Gen Z shows decline in physical and mental wellness
Gen Z needs to be extra-vigilant about their health looking at the findings of the report as the are showing declines across all wellness pillars – physical, mental, financial, workplace and social.
Tier-1 Gen Zs were identified as the most vulnerable group. On the other hand, Gen X and women did much better as they demonstrated improvements in key areas including physical fitness, financial literacy and workplace balance. Millennials too displayed a rebound, primarily driven by better financial planning and higher adoption of insurance.
Poor mental health among millennials and corporate women
As things get more fast-paced, impact is visible in mental health of young Indians as they are reporting an average of 1.3 depression symptoms. Fatigue and a sense of hopelessness were the most common indicators. Millennials and corporate women reported the highest vulnerability, while Gen X and residents of Tier-1 towns appeared least affected.

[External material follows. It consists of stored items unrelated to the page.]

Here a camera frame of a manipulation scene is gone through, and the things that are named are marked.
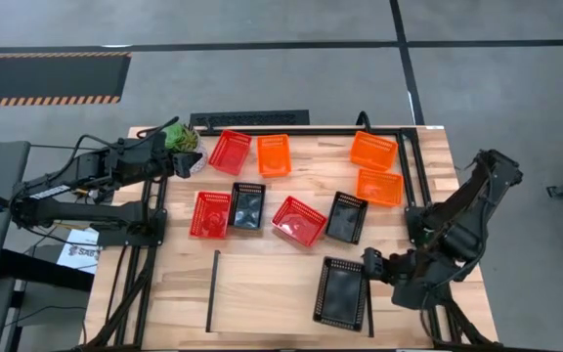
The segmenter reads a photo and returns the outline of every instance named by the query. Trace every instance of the gray floor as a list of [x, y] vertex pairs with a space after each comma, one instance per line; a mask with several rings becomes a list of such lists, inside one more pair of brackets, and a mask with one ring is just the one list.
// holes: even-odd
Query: gray floor
[[[409, 40], [563, 39], [563, 1], [400, 0]], [[379, 0], [0, 0], [0, 46], [270, 40], [392, 40]], [[482, 270], [500, 340], [563, 350], [563, 47], [411, 49], [427, 124], [445, 125], [455, 163], [496, 148], [524, 182], [491, 221]], [[133, 124], [223, 110], [309, 109], [313, 124], [412, 124], [397, 49], [135, 53], [114, 106], [0, 108], [0, 141], [71, 146]], [[68, 151], [33, 148], [26, 177], [57, 169]], [[7, 246], [35, 239], [17, 232]], [[78, 322], [31, 337], [70, 347]], [[27, 350], [47, 350], [25, 340]]]

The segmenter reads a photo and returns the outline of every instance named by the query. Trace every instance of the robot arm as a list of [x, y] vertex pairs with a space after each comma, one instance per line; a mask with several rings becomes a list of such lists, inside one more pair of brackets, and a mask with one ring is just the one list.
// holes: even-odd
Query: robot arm
[[107, 147], [72, 157], [59, 171], [16, 185], [10, 200], [13, 221], [23, 228], [48, 227], [55, 220], [90, 221], [100, 232], [110, 229], [114, 239], [153, 233], [163, 224], [152, 224], [149, 193], [140, 201], [120, 206], [67, 203], [53, 197], [72, 190], [107, 192], [139, 182], [151, 184], [155, 178], [173, 174], [190, 177], [190, 168], [201, 154], [172, 154], [164, 147], [165, 138], [161, 128], [141, 140], [121, 138]]
[[445, 306], [472, 343], [490, 343], [465, 318], [449, 295], [448, 283], [461, 282], [484, 254], [487, 224], [507, 190], [522, 180], [518, 163], [494, 151], [480, 151], [471, 178], [444, 202], [406, 209], [416, 249], [388, 258], [366, 248], [370, 280], [392, 285], [392, 302], [410, 309]]

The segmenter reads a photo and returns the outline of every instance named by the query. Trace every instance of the white paper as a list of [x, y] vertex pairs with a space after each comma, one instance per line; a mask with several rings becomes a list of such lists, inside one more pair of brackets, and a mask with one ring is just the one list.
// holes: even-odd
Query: white paper
[[60, 258], [58, 258], [58, 265], [95, 274], [99, 261], [99, 251], [96, 246], [98, 235], [92, 229], [71, 230], [68, 235], [68, 242], [88, 243], [89, 245], [65, 244], [63, 251], [60, 253]]

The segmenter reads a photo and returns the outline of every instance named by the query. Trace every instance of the wooden table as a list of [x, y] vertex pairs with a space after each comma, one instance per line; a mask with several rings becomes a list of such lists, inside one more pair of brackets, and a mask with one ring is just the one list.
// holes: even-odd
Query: wooden table
[[[132, 128], [130, 137], [134, 137], [135, 132], [142, 128]], [[421, 126], [417, 127], [417, 131], [432, 199], [444, 200], [458, 188], [447, 135], [444, 129], [435, 127]], [[217, 139], [203, 137], [202, 141], [210, 153]], [[291, 136], [292, 172], [287, 177], [260, 177], [255, 143], [251, 143], [251, 152], [239, 177], [219, 172], [209, 165], [188, 180], [172, 177], [165, 203], [169, 215], [167, 233], [155, 261], [143, 347], [272, 349], [431, 346], [430, 339], [421, 327], [418, 311], [394, 306], [390, 302], [393, 288], [380, 282], [370, 284], [374, 338], [369, 338], [364, 331], [352, 332], [312, 322], [318, 286], [318, 283], [312, 282], [312, 278], [316, 273], [318, 279], [324, 256], [361, 262], [360, 256], [368, 246], [381, 250], [384, 256], [391, 252], [405, 252], [411, 247], [403, 205], [394, 208], [370, 205], [359, 245], [321, 236], [312, 248], [305, 248], [273, 231], [270, 221], [289, 195], [327, 216], [336, 191], [351, 195], [355, 193], [358, 166], [349, 162], [352, 141], [353, 137], [349, 136]], [[419, 198], [420, 188], [411, 146], [407, 146], [407, 152], [414, 192]], [[400, 170], [397, 163], [394, 171]], [[230, 193], [235, 181], [266, 184], [263, 230], [253, 234], [230, 228], [228, 237], [222, 241], [190, 238], [196, 193]], [[140, 199], [141, 190], [142, 184], [121, 189], [114, 196], [114, 204]], [[221, 254], [212, 310], [212, 332], [206, 332], [216, 249]], [[101, 254], [86, 314], [89, 336], [94, 336], [104, 324], [120, 251], [121, 248], [114, 247]], [[121, 269], [114, 306], [122, 294], [126, 267], [123, 265]], [[271, 273], [275, 267], [280, 269]], [[486, 337], [496, 340], [497, 334], [479, 269], [475, 269], [464, 283], [452, 284], [452, 288], [455, 301], [471, 322]], [[290, 314], [294, 311], [288, 310], [296, 310], [297, 305], [303, 309], [299, 318], [296, 314]], [[132, 340], [137, 306], [135, 302], [130, 313], [126, 342]], [[443, 336], [448, 336], [444, 311], [439, 310], [438, 314]]]

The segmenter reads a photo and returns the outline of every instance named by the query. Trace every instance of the orange basket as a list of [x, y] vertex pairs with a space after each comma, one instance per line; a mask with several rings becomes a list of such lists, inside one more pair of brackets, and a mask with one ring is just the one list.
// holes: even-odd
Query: orange basket
[[191, 236], [224, 239], [230, 214], [229, 194], [199, 192], [191, 222]]
[[323, 230], [327, 218], [320, 212], [288, 196], [271, 223], [297, 242], [312, 246]]
[[288, 135], [258, 137], [258, 170], [263, 177], [280, 177], [290, 173]]
[[360, 169], [356, 196], [379, 205], [397, 206], [403, 195], [403, 177], [392, 173], [383, 173]]
[[356, 132], [351, 147], [351, 162], [377, 171], [387, 171], [397, 157], [399, 145], [366, 132]]
[[238, 176], [250, 146], [250, 136], [225, 130], [212, 152], [209, 164], [219, 171]]

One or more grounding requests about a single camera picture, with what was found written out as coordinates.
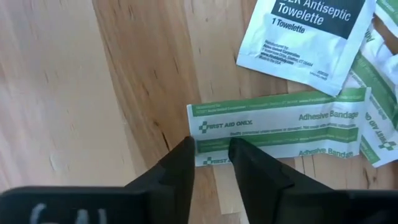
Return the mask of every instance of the wooden surface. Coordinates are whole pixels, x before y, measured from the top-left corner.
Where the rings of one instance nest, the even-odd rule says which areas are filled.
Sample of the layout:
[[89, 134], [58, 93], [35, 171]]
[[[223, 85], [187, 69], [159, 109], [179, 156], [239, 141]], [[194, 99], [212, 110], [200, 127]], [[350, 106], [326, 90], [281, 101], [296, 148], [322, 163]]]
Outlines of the wooden surface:
[[[235, 65], [255, 3], [0, 0], [0, 190], [123, 185], [189, 135], [187, 104], [309, 89]], [[397, 187], [395, 164], [362, 156], [283, 162], [336, 189]], [[248, 223], [233, 177], [197, 169], [190, 223]]]

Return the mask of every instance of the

The North zone continues to top wellness scores, while the West remains lowest, with metros like Mumbai and Pune dragging regional average.
Falling health of corporate employees
As per the new study, the physical wellness of corporate employees is far worse than the general population. Women and younger professionals were especially affected. While 73% of Indians acknowledge that high-pressure environments can harm heart health, 4 in 10 said they frequently ignore symptoms, and dismiss them as stress.
Work–life balance remains a constant struggle for this generation, with guilt, exhaustion and family strain affecting nearly two-thirds of respondents. This is especially true for corporate employees.
Are Indians eating healthy?
The report also highlighted that while 66% of Indians admitted to following a balanced diet, they failed to reduce sugar, salt, or fat due to factors like lack of time, motivation, or awareness.